| Task to carry out |
Set down the final part of the listing, which starts at the line containing "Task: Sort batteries" and runs to the last line, exactly and completely.

| Data |
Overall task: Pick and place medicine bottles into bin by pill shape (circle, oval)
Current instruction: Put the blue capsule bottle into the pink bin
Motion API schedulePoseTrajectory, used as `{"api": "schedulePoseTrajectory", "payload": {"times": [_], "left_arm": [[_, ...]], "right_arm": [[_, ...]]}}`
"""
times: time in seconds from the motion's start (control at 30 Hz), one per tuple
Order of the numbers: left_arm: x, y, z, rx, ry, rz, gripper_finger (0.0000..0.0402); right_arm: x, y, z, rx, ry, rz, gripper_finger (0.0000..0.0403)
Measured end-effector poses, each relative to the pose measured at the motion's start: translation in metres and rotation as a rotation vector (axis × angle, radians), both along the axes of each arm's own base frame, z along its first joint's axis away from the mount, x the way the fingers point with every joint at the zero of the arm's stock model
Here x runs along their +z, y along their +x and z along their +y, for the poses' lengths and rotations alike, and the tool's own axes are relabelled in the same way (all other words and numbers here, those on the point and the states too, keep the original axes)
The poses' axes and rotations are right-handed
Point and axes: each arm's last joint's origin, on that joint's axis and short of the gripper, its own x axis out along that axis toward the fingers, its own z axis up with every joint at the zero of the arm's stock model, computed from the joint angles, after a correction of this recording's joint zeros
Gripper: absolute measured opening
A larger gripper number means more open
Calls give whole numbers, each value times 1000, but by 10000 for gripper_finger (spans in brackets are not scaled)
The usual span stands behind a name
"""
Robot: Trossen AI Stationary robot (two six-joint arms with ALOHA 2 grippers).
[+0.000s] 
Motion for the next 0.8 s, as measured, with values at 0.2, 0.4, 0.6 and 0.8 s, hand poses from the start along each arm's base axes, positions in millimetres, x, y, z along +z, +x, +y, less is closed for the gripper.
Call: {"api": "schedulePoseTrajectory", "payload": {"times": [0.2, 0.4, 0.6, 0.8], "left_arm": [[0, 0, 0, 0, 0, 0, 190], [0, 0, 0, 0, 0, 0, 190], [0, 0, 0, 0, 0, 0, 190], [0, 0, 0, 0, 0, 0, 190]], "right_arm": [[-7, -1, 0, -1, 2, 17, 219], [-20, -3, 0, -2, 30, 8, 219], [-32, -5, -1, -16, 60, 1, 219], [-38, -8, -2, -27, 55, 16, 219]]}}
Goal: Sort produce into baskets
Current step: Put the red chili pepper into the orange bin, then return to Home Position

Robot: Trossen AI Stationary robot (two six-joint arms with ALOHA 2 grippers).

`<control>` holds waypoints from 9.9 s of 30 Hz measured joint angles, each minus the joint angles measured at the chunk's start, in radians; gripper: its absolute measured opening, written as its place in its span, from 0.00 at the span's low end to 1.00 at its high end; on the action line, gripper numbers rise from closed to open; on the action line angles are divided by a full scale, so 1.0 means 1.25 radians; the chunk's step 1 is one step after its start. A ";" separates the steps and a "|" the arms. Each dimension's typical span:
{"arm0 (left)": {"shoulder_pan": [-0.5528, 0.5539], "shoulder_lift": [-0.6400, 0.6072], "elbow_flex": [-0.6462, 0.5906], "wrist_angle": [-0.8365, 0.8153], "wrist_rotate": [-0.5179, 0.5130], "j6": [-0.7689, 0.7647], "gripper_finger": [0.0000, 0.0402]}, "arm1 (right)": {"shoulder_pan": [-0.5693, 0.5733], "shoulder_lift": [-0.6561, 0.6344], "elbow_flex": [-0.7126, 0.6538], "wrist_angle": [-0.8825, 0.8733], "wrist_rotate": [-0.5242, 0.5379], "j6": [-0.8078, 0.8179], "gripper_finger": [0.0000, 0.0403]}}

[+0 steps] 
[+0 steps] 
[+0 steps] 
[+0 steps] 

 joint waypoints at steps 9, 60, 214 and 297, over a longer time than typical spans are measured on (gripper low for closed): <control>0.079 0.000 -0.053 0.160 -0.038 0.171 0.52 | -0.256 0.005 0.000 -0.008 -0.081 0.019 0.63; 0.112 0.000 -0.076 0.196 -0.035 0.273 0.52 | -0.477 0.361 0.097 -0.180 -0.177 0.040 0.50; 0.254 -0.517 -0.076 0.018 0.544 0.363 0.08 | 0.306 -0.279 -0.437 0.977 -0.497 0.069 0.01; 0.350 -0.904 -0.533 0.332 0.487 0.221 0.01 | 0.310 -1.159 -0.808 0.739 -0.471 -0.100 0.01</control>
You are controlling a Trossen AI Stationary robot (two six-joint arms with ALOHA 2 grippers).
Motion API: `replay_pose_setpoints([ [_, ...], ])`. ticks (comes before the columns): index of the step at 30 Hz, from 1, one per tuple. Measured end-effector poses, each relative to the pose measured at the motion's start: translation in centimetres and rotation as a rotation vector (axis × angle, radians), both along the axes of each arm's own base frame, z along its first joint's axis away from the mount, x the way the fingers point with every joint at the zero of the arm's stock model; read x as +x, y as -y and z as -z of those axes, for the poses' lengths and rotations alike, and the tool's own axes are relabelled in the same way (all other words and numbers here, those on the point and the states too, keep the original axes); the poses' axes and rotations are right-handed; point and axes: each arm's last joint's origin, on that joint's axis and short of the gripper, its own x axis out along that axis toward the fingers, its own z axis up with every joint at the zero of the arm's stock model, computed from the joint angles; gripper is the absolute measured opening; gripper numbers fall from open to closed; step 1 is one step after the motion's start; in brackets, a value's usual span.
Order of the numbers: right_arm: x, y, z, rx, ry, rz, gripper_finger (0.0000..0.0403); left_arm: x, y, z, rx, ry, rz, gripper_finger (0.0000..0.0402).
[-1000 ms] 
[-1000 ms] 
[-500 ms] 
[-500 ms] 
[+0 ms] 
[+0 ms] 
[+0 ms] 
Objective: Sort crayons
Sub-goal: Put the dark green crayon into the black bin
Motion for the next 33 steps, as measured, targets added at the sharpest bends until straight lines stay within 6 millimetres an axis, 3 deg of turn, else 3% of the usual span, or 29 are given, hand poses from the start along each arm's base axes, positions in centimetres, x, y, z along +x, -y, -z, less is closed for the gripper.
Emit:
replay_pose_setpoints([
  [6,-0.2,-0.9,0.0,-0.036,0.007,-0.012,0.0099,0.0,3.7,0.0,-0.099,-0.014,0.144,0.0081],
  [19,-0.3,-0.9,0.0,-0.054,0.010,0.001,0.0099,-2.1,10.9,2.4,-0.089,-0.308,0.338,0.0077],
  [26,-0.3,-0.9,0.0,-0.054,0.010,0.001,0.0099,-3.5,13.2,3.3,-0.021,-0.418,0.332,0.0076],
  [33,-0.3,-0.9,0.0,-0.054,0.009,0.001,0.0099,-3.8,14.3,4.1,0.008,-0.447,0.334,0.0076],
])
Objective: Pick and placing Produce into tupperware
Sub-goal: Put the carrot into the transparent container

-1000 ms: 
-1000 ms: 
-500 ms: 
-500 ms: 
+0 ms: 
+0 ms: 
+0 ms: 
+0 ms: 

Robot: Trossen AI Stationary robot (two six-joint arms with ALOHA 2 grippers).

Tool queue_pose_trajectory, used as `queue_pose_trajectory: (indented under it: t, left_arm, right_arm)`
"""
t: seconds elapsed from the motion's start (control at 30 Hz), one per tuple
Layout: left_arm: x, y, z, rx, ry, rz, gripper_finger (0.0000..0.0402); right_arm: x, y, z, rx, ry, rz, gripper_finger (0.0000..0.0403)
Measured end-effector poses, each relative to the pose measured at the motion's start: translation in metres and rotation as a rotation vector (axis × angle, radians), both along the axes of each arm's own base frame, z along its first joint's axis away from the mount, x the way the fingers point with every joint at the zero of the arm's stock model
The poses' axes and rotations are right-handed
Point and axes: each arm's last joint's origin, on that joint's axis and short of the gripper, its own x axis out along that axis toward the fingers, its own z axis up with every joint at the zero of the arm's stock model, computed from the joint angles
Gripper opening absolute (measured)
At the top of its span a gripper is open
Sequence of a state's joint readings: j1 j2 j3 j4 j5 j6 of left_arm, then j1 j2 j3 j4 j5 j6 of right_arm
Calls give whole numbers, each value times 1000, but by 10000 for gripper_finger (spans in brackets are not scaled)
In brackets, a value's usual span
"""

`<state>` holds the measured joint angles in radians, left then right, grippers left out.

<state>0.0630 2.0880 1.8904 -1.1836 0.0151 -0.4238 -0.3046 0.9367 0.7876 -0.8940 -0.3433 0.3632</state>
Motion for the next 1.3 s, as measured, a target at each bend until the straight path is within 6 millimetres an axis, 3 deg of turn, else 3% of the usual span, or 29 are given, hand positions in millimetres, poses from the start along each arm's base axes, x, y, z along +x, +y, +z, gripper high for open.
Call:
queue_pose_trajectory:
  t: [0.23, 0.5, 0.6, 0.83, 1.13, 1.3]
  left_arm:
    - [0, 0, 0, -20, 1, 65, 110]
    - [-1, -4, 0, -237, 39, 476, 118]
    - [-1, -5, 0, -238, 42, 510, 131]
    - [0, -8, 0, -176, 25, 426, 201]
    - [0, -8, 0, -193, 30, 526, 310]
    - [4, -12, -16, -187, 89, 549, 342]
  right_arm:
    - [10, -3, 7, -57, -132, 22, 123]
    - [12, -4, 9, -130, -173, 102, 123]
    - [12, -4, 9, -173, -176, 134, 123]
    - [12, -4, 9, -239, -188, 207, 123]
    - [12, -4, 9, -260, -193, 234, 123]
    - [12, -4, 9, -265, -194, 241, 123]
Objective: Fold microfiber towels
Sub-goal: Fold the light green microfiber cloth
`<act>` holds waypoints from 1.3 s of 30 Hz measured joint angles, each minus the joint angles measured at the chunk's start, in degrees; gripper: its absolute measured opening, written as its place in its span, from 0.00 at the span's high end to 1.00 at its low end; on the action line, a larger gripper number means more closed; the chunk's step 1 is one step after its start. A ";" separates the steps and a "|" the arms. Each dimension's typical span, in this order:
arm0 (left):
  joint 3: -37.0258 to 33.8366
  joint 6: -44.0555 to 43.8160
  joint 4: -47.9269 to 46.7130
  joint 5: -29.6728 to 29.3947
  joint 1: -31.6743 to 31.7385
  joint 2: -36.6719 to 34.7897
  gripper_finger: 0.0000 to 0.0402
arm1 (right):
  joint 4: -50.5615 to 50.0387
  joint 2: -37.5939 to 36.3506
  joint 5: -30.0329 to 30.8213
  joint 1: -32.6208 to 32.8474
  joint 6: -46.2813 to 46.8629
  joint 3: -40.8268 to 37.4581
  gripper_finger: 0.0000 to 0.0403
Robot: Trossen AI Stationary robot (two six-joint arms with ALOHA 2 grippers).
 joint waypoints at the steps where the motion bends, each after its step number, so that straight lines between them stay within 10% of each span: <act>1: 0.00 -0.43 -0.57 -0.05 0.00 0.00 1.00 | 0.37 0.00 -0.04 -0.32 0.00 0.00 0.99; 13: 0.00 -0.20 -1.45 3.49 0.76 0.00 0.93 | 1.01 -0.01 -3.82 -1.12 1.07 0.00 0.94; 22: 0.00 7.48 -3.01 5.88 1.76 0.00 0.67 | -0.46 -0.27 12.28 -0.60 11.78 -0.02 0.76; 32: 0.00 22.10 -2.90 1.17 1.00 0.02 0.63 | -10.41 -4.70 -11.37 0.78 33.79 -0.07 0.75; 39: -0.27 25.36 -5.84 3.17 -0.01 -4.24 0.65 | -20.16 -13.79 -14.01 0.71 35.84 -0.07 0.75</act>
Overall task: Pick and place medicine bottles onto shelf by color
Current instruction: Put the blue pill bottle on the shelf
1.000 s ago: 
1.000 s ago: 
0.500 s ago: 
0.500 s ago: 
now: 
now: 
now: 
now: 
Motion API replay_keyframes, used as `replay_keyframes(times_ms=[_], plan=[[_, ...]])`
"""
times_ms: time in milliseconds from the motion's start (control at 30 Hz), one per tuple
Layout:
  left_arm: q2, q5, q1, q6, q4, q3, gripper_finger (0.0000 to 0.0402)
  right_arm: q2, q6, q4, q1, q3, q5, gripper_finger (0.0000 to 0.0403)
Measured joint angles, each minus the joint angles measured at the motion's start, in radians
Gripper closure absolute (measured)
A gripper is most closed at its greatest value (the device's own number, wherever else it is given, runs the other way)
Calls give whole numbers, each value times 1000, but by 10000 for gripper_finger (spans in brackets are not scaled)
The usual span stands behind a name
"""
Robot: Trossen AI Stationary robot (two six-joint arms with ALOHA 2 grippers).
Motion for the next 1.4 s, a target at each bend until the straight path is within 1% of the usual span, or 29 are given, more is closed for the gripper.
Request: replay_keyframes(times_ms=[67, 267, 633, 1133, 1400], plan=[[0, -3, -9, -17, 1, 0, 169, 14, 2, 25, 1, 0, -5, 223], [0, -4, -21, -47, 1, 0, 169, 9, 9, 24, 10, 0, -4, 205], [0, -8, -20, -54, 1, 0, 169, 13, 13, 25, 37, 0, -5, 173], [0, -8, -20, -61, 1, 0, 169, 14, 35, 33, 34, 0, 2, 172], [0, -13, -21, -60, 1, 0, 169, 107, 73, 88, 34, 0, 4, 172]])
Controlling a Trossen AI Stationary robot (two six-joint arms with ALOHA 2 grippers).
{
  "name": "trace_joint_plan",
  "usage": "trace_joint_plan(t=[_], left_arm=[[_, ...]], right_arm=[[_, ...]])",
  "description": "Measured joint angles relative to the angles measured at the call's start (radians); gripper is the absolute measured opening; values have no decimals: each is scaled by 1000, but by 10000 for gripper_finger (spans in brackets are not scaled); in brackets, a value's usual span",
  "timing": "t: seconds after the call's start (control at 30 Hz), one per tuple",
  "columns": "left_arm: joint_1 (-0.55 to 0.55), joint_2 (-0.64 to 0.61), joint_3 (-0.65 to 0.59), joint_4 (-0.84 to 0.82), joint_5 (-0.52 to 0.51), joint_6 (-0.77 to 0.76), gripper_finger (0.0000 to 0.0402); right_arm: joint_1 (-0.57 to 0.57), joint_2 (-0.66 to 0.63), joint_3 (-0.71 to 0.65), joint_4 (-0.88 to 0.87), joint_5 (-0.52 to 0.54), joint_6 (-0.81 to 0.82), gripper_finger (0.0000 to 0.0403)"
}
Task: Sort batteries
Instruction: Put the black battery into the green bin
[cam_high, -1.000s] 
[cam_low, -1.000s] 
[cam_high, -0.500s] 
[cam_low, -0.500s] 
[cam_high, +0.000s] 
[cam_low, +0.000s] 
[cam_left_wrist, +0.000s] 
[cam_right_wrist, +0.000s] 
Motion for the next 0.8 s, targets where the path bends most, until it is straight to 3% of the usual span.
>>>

| Solved exercise |
Task: Sort batteries
Instruction: Put the black battery into the green bin
[cam_high, -1.000s] 
[cam_low, -1.000s] 
[cam_high, -0.500s] 
[cam_low, -0.500s] 
[cam_high, +0.000s] 
[cam_low, +0.000s] 
[cam_left_wrist, +0.000s] 
[cam_right_wrist, +0.000s] 
Motion for the next 0.8 s, targets where the path bends most, until it is straight to 3% of the usual span.
>>>

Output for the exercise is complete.